• What is expected: Copy the lines exactly. Begin at the first line of the data and stop after the line with "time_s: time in".

• Information supplied:

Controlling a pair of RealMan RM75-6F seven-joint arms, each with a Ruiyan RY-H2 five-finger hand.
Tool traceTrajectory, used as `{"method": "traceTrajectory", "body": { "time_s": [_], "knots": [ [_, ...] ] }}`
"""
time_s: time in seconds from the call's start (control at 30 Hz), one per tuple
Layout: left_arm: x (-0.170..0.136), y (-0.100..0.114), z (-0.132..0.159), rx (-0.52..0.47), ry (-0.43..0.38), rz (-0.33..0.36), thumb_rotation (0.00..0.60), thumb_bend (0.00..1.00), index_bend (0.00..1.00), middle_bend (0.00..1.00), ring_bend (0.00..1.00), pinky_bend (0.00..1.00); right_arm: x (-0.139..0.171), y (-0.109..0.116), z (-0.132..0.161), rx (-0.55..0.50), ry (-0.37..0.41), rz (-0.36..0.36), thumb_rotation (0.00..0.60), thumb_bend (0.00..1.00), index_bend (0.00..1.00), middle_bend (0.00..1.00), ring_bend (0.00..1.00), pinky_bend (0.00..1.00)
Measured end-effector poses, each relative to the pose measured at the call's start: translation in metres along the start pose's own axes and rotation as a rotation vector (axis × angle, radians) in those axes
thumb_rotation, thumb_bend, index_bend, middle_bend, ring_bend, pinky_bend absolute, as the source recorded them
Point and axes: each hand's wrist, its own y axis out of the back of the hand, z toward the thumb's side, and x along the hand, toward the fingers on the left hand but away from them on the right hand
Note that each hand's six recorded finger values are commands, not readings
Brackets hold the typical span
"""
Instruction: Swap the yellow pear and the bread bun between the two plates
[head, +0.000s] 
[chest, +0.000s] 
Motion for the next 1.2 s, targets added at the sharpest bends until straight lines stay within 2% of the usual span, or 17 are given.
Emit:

• Response area:
Controlling a pair of RealMan RM75-6F seven-joint arms, each with a Ruiyan RY-H2 five-finger hand.
Tool traceTrajectory, used as `{"method": "traceTrajectory", "body": { "time_s": [_], "knots": [ [_, ...] ] }}`
"""
time_s: time in seconds from the call's start (control at 30 Hz), one per tuple

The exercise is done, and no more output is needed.